Dentistry has made me a liar.
One of my tasks each morning is to make sure my youngest son brushes his teeth. Someone, somewhere decided that two minutes of tooth brushing will ensure optimal oral hygiene, which target has been transmitted by our dentist to our very bright, but very literal six year-old. Every morning when he has thoroughly brushed and I give him the go-ahead to rinse, he asks “Dad, was that two minutes?”, to which I reply “yes, yes it was”, regardless of how long it took. I’m a horrible person, yes, but trying to explain the nuances to him at this age would be a pain on par with trimming my nails with a chainsaw – the lie works out better for all involved.
My daily moral dilemma has a very common source – metrics are frequently signals of a condition, rather than the condition itself. When you cannot use a direct measure (e.g. number of widgets per hour), it’s usual to substitute a proxy that indicates the desired condition (at least that’s the plan). A simplistic choice, however, will lead to metrics that fail to hold true. Two minutes spent brushing well should yield very good results, however, inadequate brushing, no matter how long you spend doing it, will always be inadequate. This is a prime example of what Seth Godin termed “…measuring what’s easy to measure as opposed to what’s important”.
Examples of these types of measures in software development are well-known:
- Lines of Code: Rather than productivity, this just measure typing. Given two methods equal in every other way, would the longer one be better?
- Bug Counts: Not all bugs are created equal. One substantive bug can outweigh thousands of cosmetic ones.
- Velocity/Turn Time: Features and (again) bugs are not created equal. Complexity, both business and technical, as well as clarity of the problem, tend to be have more impact on time to complete than effort expended or size.
As John Sonmez noted in “We Can’t Measure Anything in Software Development”: “We can track the numbers, but we can’t draw any good conclusions from them.”

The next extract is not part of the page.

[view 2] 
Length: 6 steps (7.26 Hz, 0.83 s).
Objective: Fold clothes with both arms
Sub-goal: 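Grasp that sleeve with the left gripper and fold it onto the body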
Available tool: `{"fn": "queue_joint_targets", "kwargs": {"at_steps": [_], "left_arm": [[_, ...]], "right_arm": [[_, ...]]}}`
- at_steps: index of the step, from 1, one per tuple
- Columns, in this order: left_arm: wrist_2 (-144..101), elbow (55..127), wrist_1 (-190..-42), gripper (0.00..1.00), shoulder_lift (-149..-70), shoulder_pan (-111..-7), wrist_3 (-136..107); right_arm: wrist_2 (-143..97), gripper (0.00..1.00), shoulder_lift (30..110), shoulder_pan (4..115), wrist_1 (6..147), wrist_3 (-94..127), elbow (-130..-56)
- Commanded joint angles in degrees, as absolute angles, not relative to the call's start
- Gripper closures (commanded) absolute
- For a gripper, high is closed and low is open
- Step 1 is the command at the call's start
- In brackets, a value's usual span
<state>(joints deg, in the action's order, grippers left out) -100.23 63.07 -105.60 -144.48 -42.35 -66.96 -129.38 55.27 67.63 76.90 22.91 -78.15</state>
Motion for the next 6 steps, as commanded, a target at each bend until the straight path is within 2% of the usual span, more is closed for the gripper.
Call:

There are a number of reasons these measures are unreliable. First, is the tenuous ties between the measures and what they hope to represent as noted above. Second, is the phenomenon known as Goodhart’s law: “When a measure becomes a target, it ceases to be a good measure”. In essence, when people know that a certain number is wanted/expected, the system will be gamed to achieve that number. Most importantly, however, is that value is the desired result, not effort. In manufacturing, more widgets per hour means greater profits (assuming sufficient demand). For software development, excess production can likely yield excess risk.
None of this is to suggest that metrics, including those above, are useless. What is important, however, is not the number, but what the number signals (particularly when metrics are combined). Increasing lines of code over time coupled with increasing bug counts and/or decreasing velocity may signal increased complexity/technical debt in your codebase, allowing you to investigate before things reach critical mass. Capturing the numbers to use as an early warning mechanism will likely bear much more fruit than using them as a management tool, where they likely become just a lie we tell ourselves and others.